WORK INSTRUCTION => Look through the data below for the string "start", and copy every line where it turns up.
○ ○ ○ ○ ○
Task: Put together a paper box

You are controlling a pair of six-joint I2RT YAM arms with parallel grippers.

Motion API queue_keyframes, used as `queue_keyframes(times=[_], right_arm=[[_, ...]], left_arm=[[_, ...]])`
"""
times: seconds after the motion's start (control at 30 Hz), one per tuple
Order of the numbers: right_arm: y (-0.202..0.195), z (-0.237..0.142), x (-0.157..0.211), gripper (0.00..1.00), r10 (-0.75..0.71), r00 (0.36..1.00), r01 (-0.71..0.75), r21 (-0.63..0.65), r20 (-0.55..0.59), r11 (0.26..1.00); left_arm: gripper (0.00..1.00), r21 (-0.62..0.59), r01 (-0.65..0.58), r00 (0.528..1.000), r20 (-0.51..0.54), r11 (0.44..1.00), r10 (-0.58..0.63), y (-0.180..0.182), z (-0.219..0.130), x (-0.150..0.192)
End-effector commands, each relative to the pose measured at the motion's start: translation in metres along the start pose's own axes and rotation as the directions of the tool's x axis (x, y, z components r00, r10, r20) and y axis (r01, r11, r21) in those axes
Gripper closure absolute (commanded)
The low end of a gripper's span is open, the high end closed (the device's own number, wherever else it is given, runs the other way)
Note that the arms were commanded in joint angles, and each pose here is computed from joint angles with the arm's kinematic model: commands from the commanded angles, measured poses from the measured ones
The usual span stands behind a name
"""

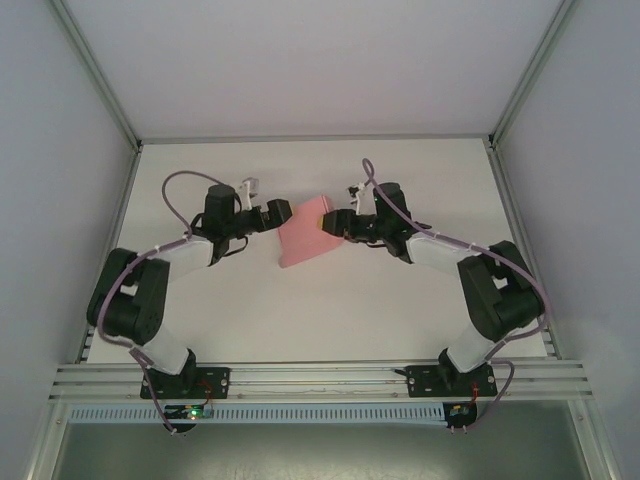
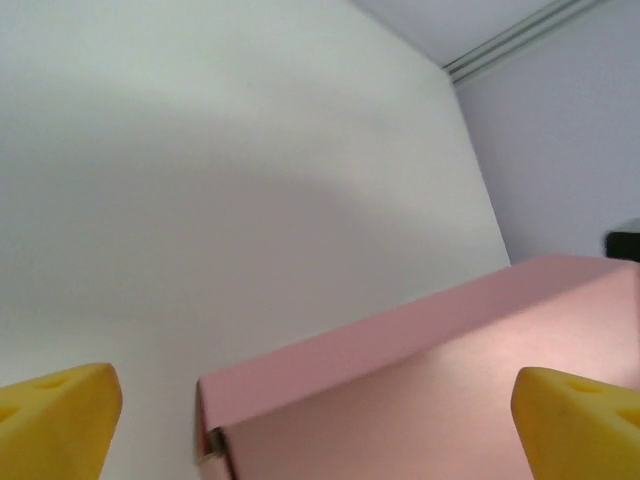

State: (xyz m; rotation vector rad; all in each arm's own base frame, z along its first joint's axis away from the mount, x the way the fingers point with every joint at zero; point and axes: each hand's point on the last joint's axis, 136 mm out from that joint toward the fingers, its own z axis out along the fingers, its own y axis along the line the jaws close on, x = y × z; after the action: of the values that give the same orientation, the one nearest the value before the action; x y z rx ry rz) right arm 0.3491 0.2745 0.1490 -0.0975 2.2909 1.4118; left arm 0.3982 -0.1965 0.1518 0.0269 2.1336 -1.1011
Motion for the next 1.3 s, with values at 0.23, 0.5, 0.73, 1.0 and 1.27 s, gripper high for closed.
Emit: queue_keyframes(times=[0.23,0.5,0.73,1.0,1.27], right_arm=[[-0.021,-0.039,-0.032,0.69,0.563,0.825,-0.564,0.012,0.047,0.826],[-0.022,-0.059,-0.033,0.71,0.680,0.731,-0.681,0.101,0.049,0.725],[-0.017,-0.066,-0.031,0.70,0.764,0.644,-0.763,0.095,0.024,0.640],[-0.013,-0.073,-0.043,0.70,0.788,0.613,-0.790,0.032,0.051,0.613],[-0.003,-0.072,-0.042,0.69,0.792,0.610,-0.792,0.006,0.014,0.610]], left_arm=[[0.00,0.002,-0.815,0.574,-0.136,0.580,0.807,-0.096,0.003,0.020],[0.00,0.048,-0.951,0.297,-0.118,0.304,0.948,-0.112,0.018,0.039],[0.00,0.044,-0.973,0.220,-0.146,0.228,0.965,-0.107,0.031,0.041],[0.00,0.101,-0.971,0.199,-0.152,0.215,0.968,-0.106,0.042,0.055],[0.05,0.091,-0.976,0.184,-0.156,0.199,0.971,-0.106,0.055,0.053]])
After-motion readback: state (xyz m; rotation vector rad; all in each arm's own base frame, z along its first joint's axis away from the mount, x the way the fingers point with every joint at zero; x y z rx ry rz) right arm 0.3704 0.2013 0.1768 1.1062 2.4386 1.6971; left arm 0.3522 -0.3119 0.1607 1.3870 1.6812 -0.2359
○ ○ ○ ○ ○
OUTPUT OF THE EXERCISE =>
times: seconds after the motion's start (control at 30 Hz), one per tuple
End-effector commands, each relative to the pose measured at the motion's start: translation in metres along the start pose's own axes and rotation as the directions of the tool's x axis (x, y, z components r00, r10, r20) and y axis (r01, r11, r21) in those axes

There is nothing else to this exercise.